The Wilson Center is a unique institution in American foreign policy. Congressionally chartered, scholarship driven, fiercely independent and nonpartisan.

Our special status brings with it certain obligations: to not duplicate what others are doing, but instead to prioritize the most important issues —the issues that matter most to America and the values we hold dear.

That also means that we can, and indeed we must, call out instances of injustice when we see them, especially when that injustice resonates around the world.

This morning is one such occasion. Yesterday, a court in the Russian Federation sentenced journalist and political activist Vladimir Kara-Murza to 25 years in prison because he dared to speak out against Vladimir Putin’s war on Ukraine.

Vladimir’s response to the sentencing, published last week in The Washington Post, included the following:

I subscribe to every word that I have spoken and every word of which I have been accused by this court.

I blame myself for only one thing: that over the years of my political activity, I have not managed to convince enough of my compatriots and enough politicians in the democratic countries of the danger that the current regime in the Kremlin poses for Russia and for the world.

Today this is obvious to everyone, but at a terrible price — the price of war.

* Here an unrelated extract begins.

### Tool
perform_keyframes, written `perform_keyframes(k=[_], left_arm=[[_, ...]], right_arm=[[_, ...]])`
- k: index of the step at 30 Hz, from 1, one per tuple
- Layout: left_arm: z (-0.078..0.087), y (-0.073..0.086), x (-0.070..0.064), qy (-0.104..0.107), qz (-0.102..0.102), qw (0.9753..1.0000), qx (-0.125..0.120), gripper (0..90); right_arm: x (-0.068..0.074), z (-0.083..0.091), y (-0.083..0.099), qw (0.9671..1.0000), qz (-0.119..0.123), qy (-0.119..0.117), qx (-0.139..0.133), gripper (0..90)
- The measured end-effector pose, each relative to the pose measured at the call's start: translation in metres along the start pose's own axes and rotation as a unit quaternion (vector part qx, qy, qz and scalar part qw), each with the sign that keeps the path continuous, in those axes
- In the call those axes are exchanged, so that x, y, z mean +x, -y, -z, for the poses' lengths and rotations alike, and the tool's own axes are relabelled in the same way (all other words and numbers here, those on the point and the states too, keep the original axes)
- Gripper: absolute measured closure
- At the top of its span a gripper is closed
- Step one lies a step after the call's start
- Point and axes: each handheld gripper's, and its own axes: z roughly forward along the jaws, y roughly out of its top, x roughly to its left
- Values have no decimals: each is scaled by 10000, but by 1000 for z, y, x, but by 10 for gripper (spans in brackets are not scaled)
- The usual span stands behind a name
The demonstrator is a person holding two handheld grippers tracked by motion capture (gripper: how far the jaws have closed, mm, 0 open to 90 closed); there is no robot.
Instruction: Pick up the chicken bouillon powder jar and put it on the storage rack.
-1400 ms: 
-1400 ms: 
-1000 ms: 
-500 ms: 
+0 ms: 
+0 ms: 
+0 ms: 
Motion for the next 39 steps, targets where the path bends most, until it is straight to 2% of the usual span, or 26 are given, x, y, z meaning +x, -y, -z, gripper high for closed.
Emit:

This verdict is only the latest attack launched against my friend Vladimir. As The Washington Post also reported:

[He] has been poisoned twice: in 2015 and 2017.

He has been followed by Russian officers.

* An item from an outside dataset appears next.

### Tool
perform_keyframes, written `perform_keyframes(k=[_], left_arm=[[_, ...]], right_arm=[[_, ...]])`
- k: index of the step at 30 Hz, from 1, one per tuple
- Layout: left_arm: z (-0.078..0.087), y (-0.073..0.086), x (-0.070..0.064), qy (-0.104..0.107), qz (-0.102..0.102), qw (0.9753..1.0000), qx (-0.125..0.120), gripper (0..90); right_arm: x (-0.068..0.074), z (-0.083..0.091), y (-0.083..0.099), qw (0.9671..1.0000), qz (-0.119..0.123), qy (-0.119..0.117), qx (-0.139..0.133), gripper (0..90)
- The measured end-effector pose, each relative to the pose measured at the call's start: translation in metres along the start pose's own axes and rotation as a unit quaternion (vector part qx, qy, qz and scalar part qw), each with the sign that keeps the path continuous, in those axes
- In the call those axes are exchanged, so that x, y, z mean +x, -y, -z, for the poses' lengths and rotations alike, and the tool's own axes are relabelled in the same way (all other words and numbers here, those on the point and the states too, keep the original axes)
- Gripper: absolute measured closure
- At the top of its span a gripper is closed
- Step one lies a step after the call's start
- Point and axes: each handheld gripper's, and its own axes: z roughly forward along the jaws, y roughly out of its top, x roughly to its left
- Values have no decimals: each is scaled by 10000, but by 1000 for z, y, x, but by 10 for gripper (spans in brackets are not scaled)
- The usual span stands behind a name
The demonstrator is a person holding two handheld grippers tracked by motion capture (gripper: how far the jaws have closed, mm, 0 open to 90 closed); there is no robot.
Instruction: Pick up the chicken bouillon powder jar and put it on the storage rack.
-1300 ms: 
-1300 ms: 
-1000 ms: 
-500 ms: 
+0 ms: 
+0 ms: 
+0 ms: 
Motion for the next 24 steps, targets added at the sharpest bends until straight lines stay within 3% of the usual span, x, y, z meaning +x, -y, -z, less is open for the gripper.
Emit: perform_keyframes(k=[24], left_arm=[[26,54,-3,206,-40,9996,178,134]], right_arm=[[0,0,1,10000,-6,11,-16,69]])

His friends and associates have been attacked, jailed and killed. Kara-Murza has described his imprisonment as a kind of badge of honor worn by Russian oppositionists before him.

 

Vladimir may have predecessors who also have been attacked and imprisoned on orders of the Kremlin, but he has few equals. Vladimir has spoken often, far and wide – in his homeland, Russia. In the UK. Across the United States.

Along the way, as mentioned, Russian security forces poisoned him twice, nearly killing him both times. I first met him after the first time. Each time, he returned. Physically damaged, but morally stronger.

Everywhere he went, he has called for people to recognize that Vladimir Putin has set Russia on a course to tyranny.

With his sentencing yesterday, and with more than a year of Putin’s brutal war behind us, events have sadly proven how prophetic Vladimir was. For me, Vladimir is more than an activist to admire—he is a friend. And Vladimir has a lot of friends here in this country, and around the world.

Sen John McCain admired him so much that he asked Vladimir to be one of his pall bearers. So President Putin may think today that he has succeeded in silencing one of his harshest critics. In truth, he is elevating Vladimir’s example to all of us.

Putin may think he is showing his strength; in reality, he is proving his weakness. He is afraid of Vladimir Kara-Murza and the truth he represents. Today’s event is intended to take close look at Vladimir’s impact.

To examine the lessons that his fellow Russian journalists and activists in exile should take from his long—and very much ongoing—struggle against the Putin system.

These exiled individuals are coming together with recent open letters calling for the release of both Vladimir and Wall Street Journal reporter Evan Gershkovich.

Today’s conversation will explore what this collective action might hope to accomplish in the coming months. And it will not end Vladimir’s incarceration, or end the other Vladimir’s misrule, I very much hope that it will hasten both.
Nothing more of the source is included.